Collected data entries
━━━━━━━━━━━━━━━━━━━━━━━━━━━━━━
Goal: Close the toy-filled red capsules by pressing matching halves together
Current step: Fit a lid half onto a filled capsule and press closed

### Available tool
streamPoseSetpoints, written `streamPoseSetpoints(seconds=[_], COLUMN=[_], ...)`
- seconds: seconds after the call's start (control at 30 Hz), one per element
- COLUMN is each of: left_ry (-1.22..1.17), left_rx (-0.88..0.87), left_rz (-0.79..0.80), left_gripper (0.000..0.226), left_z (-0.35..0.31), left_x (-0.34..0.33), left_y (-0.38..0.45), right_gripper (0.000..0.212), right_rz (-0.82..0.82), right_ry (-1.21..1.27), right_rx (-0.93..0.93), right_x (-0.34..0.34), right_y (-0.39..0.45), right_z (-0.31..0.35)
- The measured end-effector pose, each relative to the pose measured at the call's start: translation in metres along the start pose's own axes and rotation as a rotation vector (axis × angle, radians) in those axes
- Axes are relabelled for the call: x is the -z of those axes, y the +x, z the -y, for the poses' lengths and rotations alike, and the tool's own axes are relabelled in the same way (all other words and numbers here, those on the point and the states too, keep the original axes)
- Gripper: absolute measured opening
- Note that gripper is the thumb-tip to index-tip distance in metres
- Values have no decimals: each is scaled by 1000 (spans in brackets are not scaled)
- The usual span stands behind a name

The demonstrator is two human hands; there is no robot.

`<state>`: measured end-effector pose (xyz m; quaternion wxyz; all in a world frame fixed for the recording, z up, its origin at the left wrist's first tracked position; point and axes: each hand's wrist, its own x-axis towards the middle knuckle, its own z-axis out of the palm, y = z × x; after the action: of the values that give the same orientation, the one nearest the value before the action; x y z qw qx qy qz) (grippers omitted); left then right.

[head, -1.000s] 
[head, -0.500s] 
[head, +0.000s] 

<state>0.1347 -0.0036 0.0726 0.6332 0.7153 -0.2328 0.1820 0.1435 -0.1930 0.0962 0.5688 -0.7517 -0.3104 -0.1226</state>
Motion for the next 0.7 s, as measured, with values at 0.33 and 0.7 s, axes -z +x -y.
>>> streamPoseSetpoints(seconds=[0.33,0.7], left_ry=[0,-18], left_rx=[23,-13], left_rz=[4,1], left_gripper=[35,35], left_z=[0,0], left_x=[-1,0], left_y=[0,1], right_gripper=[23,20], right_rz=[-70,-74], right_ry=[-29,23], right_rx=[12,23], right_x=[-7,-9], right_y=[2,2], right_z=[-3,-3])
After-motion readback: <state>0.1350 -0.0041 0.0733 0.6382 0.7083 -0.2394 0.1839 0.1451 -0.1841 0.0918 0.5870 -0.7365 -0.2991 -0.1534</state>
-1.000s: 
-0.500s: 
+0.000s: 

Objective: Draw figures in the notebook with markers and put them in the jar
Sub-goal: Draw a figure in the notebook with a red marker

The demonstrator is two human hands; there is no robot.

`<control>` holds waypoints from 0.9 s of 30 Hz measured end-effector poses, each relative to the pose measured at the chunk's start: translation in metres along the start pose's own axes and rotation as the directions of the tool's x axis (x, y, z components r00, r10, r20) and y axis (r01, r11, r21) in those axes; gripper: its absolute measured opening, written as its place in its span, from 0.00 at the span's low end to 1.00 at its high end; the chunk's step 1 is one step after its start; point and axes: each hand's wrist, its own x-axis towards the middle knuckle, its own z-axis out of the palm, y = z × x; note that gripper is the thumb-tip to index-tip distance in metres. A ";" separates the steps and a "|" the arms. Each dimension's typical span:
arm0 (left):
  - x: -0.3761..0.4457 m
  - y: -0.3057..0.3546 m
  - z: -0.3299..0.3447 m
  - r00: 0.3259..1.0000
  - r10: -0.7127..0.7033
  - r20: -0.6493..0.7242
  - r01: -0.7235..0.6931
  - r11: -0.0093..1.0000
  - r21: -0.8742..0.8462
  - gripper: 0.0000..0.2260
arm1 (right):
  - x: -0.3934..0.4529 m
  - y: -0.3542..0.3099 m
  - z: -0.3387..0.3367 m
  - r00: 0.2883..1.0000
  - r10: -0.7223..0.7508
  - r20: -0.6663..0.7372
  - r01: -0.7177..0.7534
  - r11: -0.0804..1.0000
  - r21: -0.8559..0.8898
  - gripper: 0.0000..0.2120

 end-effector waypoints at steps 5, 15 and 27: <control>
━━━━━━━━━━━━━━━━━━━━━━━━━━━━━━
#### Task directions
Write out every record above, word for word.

#### Your solution
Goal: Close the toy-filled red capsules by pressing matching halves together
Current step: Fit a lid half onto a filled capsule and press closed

### Available tool
streamPoseSetpoints, written `streamPoseSetpoints(seconds=[_], COLUMN=[_], ...)`
- seconds: seconds after the call's start (control at 30 Hz), one per element
- COLUMN is each of: left_ry (-1.22..1.17), left_rx (-0.88..0.87), left_rz (-0.79..0.80), left_gripper (0.000..0.226), left_z (-0.35..0.31), left_x (-0.34..0.33), left_y (-0.38..0.45), right_gripper (0.000..0.212), right_rz (-0.82..0.82), right_ry (-1.21..1.27), right_rx (-0.93..0.93), right_x (-0.34..0.34), right_y (-0.39..0.45), right_z (-0.31..0.35)
- The measured end-effector pose, each relative to the pose measured at the call's start: translation in metres along the start pose's own axes and rotation as a rotation vector (axis × angle, radians) in those axes
- Axes are relabelled for the call: x is the -z of those axes, y the +x, z the -y, for the poses' lengths and rotations alike, and the tool's own axes are relabelled in the same way (all other words and numbers here, those on the point and the states too, keep the original axes)
- Gripper: absolute measured opening
- Note that gripper is the thumb-tip to index-tip distance in metres
- Values have no decimals: each is scaled by 1000 (spans in brackets are not scaled)
- The usual span stands behind a name

The demonstrator is two human hands; there is no robot.

`<state>`: measured end-effector pose (xyz m; quaternion wxyz; all in a world frame fixed for the recording, z up, its origin at the left wrist's first tracked position; point and axes: each hand's wrist, its own x-axis towards the middle knuckle, its own z-axis out of the palm, y = z × x; after the action: of the values that give the same orientation, the one nearest the value before the action; x y z qw qx qy qz) (grippers omitted); left then right.

[head, -1.000s] 
[head, -0.500s] 
[head, +0.000s] 

<state>0.1347 -0.0036 0.0726 0.6332 0.7153 -0.2328 0.1820 0.1435 -0.1930 0.0962 0.5688 -0.7517 -0.3104 -0.1226</state>
Motion for the next 0.7 s, as measured, with values at 0.33 and 0.7 s, axes -z +x -y.
>>> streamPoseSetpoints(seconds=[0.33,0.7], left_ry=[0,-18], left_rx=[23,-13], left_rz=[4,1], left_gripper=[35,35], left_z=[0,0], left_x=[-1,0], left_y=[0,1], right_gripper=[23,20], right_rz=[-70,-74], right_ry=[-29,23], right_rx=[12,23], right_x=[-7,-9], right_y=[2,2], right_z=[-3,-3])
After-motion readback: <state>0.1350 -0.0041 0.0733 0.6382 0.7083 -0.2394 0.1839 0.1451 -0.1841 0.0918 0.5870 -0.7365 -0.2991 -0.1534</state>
-1.000s: 
-0.500s: 
+0.000s: 

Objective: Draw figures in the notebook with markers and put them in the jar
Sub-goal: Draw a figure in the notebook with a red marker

The demonstrator is two human hands; there is no robot.

`<control>` holds waypoints from 0.9 s of 30 Hz measured end-effector poses, each relative to the pose measured at the chunk's start: translation in metres along the start pose's own axes and rotation as the directions of the tool's x axis (x, y, z components r00, r10, r20) and y axis (r01, r11, r21) in those axes; gripper: its absolute measured opening, written as its place in its span, from 0.00 at the span's low end to 1.00 at its high end; the chunk's step 1 is one step after its start; point and axes: each hand's wrist, its own x-axis towards the middle knuckle, its own z-axis out of the palm, y = z × x; note that gripper is the thumb-tip to index-tip distance in metres. A ";" separates the steps and a "|" the arms. Each dimension's typical span:
arm0 (left):
  - x: -0.3761..0.4457 m
  - y: -0.3057..0.3546 m
  - z: -0.3299..0.3447 m
  - r00: 0.3259..1.0000
  - r10: -0.7127..0.7033
  - r20: -0.6493..0.7242
  - r01: -0.7235..0.6931
  - r11: -0.0093..1.0000
  - r21: -0.8742..0.8462
  - gripper: 0.0000..0.2260
arm1 (right):
  - x: -0.3934..0.4529 m
  - y: -0.3542..0.3099 m
  - z: -0.3387..0.3367 m
  - r00: 0.2883..1.0000
  - r10: -0.7223..0.7508
  - r20: -0.6663..0.7372
  - r01: -0.7177..0.7534
  - r11: -0.0804..1.0000
  - r21: -0.8559..0.8898
  - gripper: 0.0000..0.2120

 end-effector waypoints at steps 5, 15 and 27: <control>

What the answer needed to say has been said.